Faced with the pressure from the powerful human flesh search, Gao Ye and his girlfriend deleted their blogs.  Gao Ye’s Xiaonei space now only has the message: “Account canceled by the user.”

ChinaSMACK has translations of netizen reactions to the CCTV report and also a translation of a sarcastic letter to the ‘university student’ Gao Ye from Hudong Baike (Chinese):

A Letter To Gao Ye

Schoolmate Gao Ye, hello: You probably do not know me, but I know you from Focus Interview. I attentively listened to you talk about the “Google China using yellow pictures [pornography] and vulgar content to poison your schoolmate” thing, and was deeply touched and learned a lot. Whether or not that schoolmate is really yourself is not important, but I hope to give you some sincere advice.

One, you must not look at pornography and vulgar content too much, Schoolmate Gao Ye. I do not know if you with your schoolmate have reached pornography and vulgar content through links on Google China, but as a big brother who has matured from youth, let me say to you that normally you must not watch too much A片 and avoid vulgar content. These are bad for your skin. These past two days, did you stay up all night going online to find 毛片 [“hand films”, pornography films] look at pornography doing your homework in preparation for the CCTV interview? Look at yourself, just two days and you no longer look human: slackened eyes; wrinkles on your forward; gaping mouth. That’s why big brother is offering you a piece of advice: look at less porn and go outside more, wouldn’t that be good? Another thing, there are always at least a few girls in your classes, right? Occasionally molesting them a little is definitely more exciting than porn.

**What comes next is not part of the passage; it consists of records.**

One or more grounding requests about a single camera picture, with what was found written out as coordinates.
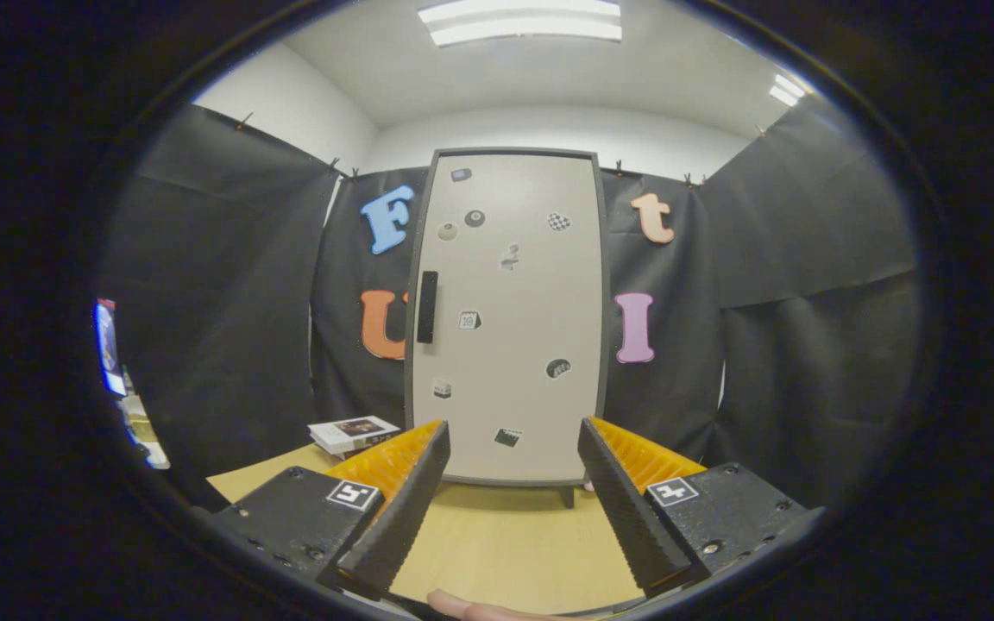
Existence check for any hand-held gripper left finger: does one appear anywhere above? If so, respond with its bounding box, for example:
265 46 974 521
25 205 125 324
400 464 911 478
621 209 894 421
204 419 451 602

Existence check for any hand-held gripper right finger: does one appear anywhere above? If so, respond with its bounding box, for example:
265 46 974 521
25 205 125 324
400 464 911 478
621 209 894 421
577 417 827 599

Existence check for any pale shoe cabinet door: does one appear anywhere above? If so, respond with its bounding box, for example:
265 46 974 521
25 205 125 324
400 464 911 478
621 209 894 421
412 155 601 480

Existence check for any grey shoe cabinet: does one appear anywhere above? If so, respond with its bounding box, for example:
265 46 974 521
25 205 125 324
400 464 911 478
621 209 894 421
404 147 611 510

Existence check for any black door handle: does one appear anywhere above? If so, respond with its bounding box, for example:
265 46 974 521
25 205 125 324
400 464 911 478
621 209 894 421
417 271 439 345

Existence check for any black book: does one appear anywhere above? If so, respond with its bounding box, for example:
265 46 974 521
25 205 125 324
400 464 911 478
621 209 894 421
333 436 396 461

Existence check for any black backdrop cloth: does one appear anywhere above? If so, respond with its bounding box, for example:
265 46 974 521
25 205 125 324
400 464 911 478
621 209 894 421
96 95 925 511

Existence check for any pale clutter pile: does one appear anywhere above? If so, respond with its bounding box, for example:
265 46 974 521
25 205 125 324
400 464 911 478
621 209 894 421
117 367 173 472

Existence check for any blue lit screen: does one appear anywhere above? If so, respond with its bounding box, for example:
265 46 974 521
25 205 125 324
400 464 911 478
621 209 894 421
94 298 129 398

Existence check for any small ceiling light panel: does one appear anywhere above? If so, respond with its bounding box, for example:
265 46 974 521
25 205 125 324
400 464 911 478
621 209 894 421
769 73 808 108

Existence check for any long ceiling light panel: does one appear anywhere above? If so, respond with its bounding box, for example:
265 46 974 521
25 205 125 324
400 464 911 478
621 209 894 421
418 0 623 47

Two, you must not accept interviews from CCTV about vulgar content, Schoolmate Gao Ye. It is not that I am jealous of you getting on CCTV, really. It is because after 60 years of studying CCTV’s programs I have discovered that every schoolmate that has gone on CCTV to interview about vulgar content always eventually has a bad fate. Let us use schoolmate Zhang Shufan from the year before last as an example. Just days before Teacher Edison Chen’s photo exhibition, CCTV’s “Xin Wen Lian Bo” broadcast “Schoolmate Zhang Shufan’s interview about pornography and vulgar content”. At the time, Schoolmate Zhang Shufan only said “very yellow, very violent” these few words, but do you know what happened to her? There were even more wretched/perverted pictures but I will not post them here. You as a good young lad currently studying in university should know what accepting this kind of interview will do for your future prospects.